Penn State University  :   History   :   Anne Rose

Psychology and Selfhood in the Segregated South

Author(s): Anne C. Rose
Publication date: 2014-03-01
ISBN: 1469615088, ISBN-13: 9781469615080

In the American South at the turn of the twentieth century, the legal segregation of the races and psychological sciences focused on selfhood emerged simultaneously. The two developments presented conflicting views of human nature. American psychiatry and psychology were optimistic about personality growth guided by the new mental sciences. Segregation, in contrast, placed racial traits said to be natural and fixed at the forefront of identity. In a society built on racial differences, raising questions about human potential, as psychology did, was unsettling.

As Anne Rose lays out with sophistication and nuance, the introduction of psychological thinking into the Jim Crow South produced neither a clear victory for racial equality nor a single-minded defense of traditional ways. Instead, professionals of both races treated the mind-set of segregation as a hazardous subject. Psychology and Selfhood in the Segregated South examines the tensions stirred by mental science and restrained by southern custom.

Rose highlights the role of southern black intellectuals who embraced psychological theories as an instrument of reform; their white counterparts, who proved wary of examining the mind; and northerners eager to change the South by means of science. She argues that although psychology and psychiatry took root as academic disciplines, all these practitioners were reluctant to turn the sciences of the mind to the subject of race relations.

Voices of the Marketplace: American Thought and Culture, 1830-1860

Author(s): Anne C. Rose
Publication date: 2004-09-09
ISBN: 0742532631, ISBN-13: 9780742532632

The three decades before the Civil War have long been recognized as a time of crucial change in American society. In this comprehensive and insightful reinterpretation of antebellum culture, Anne C. Rose analyzes the major shifts in intellectual life that occurred between 1830 and 1860 while exploring three sets of concepts that provided common languages―Christianity, democracy, capitalism.
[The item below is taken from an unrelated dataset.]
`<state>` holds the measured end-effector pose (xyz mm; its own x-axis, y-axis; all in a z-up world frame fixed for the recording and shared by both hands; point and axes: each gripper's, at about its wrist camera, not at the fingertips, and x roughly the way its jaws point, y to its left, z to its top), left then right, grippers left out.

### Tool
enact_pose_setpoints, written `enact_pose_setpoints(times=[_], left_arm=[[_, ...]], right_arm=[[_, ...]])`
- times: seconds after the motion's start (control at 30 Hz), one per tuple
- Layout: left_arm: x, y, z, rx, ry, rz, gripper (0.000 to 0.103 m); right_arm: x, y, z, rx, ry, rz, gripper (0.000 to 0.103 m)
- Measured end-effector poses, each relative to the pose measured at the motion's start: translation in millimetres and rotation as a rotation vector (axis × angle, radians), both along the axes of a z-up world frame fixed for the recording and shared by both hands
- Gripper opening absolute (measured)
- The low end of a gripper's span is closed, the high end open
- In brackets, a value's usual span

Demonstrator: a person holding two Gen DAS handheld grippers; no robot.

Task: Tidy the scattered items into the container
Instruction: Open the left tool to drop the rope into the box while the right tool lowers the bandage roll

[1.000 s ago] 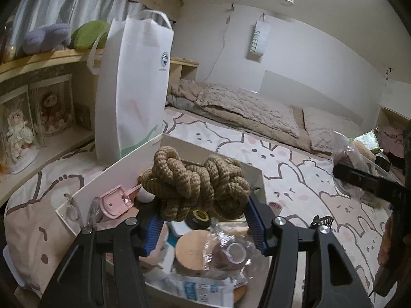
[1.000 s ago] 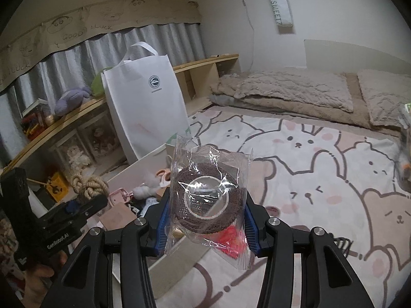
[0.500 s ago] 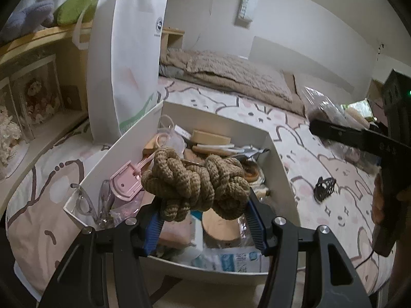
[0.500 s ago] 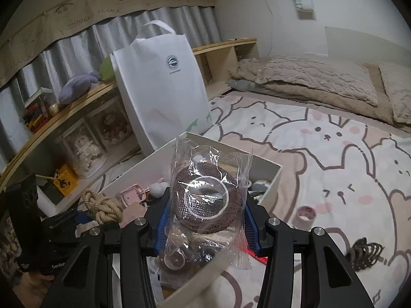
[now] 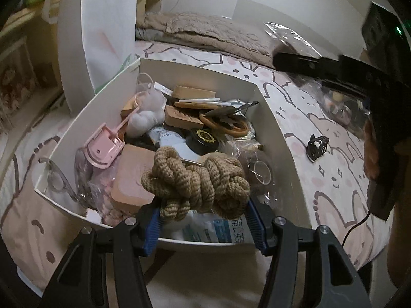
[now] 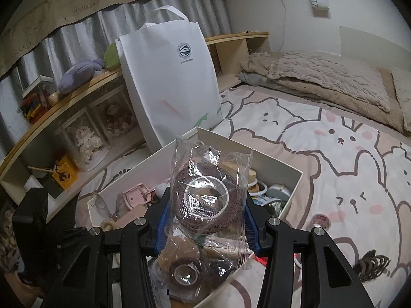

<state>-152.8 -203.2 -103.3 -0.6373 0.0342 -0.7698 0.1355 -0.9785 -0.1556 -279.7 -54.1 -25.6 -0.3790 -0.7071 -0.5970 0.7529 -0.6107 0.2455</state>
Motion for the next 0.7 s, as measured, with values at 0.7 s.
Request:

Whereas many interpretations of American culture in this period have emphasized a single theme or have been preoccupied with the ensuing Civil War, Rose considers sharply divergent tendencies in religion and politics and a wide range of reformers, authors, and other public figures. She contends that although the key characteristic of the society in which Americans explored their ideas was openness, the freedom and creativity of antebellum thought depended on conditions of cultural security.

Including works by African Americans, Irish Americans, Native Americans, and Jewish Americans that have seldom been seen in relation to the era's more famous masterpieces, Voices of the Marketplace provides a clearer portrait of antebellum America.

Beloved Strangers: Interfaith Families in Nineteenth Century America

Author(s): Professor Anne C. Rose
Publication date: 2001-10-15
ISBN: 0674006402, ISBN-13: 9780674006409

Interfaith marriage is a visible and often controversial part of American life--and one with a significant history. This is the first historical study of religious diversity in the home. Anne Rose draws a vivid picture of interfaith marriages over the century before World War I, their problems and their social consequences. She shows how mixed-faith families became agents of change in a culture moving toward pluralism.

Following them over several generations, Rose tracks the experiences of twenty-six interfaith families who recorded their thoughts and feelings in letters, journals, and memoirs. She examines the decisions husbands and wives made about religious commitment, their relationships with the extended families on both sides, and their convictions. These couples--who came from strong Protestant, Catholic, and Jewish backgrounds--did not turn away from religion but made personalized adjustments in religious observance. Increasingly, the author notes, women took charge of religion in the home. Rose's family-centered look at private religious decisions and practice gives new insight on American society in a period when it was becoming more open, more diverse, and less community-bound.

Victorian America and the Civil War

Author(s): Anne C. Rose
Publication date: 1994-09-30
ISBN: 0521478839, ISBN-13: 9780521478830

Victorian America and the Civil War examines the relationships between American Victorian culture and the Civil War. The author argues that at the heart of American Victorian culture was Romanticism, a secular quest to answer questions previously settled by traditional religion. In examining the biographies of seventy-five Americans who lived in the antebellum and Civil War eras, elements of disequilibrium, passion and intellectual excitement are explored in contrast to the traditional view of Victorian self-control and moral assurance. The Civil War is shown to be a central event in the cultural life of the American Victorians, which both was an environment for the resolution of their questions and a place where their values and aspirations could be reshaped.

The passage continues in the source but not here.